Cineuropa : Bien qu'abordé différemment, le sujet de famille est au coeur de Waldstille, comme il l'était de C'est déjà l'été. Qu'est-ce qui vous attire vers cette thématique ?
Martijn Maria Smits : Je trouve la famille très intéressante car ce sont des relations contraintes d'une certaine manière. On ne la choisit pas, on est liée à elle, on doit faire avec. Je viens d'un tout petit village, je connais finalement très peu de choses sur le passé de mes parents et je n'ai pas de relations très étroites avec mes frères. C'est sans doute quelque chose de typique des villages du nord des Pays-Bas : on ne partage pas les émotions et on garde ses frustrations pour soi.
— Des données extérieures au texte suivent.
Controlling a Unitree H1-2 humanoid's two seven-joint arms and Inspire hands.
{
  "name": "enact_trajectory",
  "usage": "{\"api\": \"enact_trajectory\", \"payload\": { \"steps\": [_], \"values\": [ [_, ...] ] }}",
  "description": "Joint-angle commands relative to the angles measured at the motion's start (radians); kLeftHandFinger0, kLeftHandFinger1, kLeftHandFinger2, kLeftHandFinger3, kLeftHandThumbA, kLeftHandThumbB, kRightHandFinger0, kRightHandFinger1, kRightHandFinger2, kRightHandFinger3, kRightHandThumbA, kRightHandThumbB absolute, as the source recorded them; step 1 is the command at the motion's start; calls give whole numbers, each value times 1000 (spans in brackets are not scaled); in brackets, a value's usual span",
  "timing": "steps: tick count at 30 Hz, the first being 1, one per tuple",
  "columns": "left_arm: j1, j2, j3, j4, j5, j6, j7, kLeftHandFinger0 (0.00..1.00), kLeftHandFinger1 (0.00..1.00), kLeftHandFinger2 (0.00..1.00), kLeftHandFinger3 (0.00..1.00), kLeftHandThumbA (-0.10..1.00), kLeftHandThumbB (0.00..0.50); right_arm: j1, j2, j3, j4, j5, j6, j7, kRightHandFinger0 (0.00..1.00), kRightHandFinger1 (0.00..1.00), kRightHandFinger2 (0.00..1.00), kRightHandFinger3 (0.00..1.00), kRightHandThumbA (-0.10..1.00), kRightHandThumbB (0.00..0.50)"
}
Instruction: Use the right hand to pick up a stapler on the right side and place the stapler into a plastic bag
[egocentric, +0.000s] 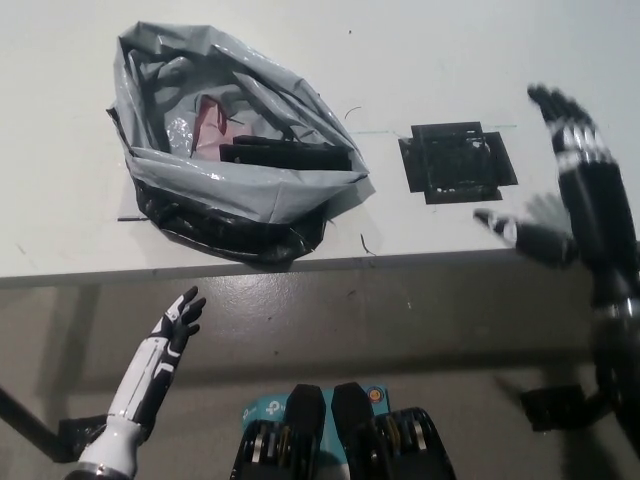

Chacun de mes films a sa propre origine, mais en général, j'ai l'idée d'une histoire, le fil conducteur, et ensuite je me projette dedans. Je me mets à la place du personnage. Par exemple, si je suis là, et que mes parents sont assis autour de la table, que vont-ils dire ? Probablement rien. C'est comme si j'expérimentais avec ma famille, mais je n'ai pas besoin de le faire dans le monde réel. Mais c'est peut-être aussi un truc psychologique inconscient, un désir de me réunir avec ma famille, ce qui finit d'ailleurs toujours par arriver dans mes films : les gens se rapprochent un peu.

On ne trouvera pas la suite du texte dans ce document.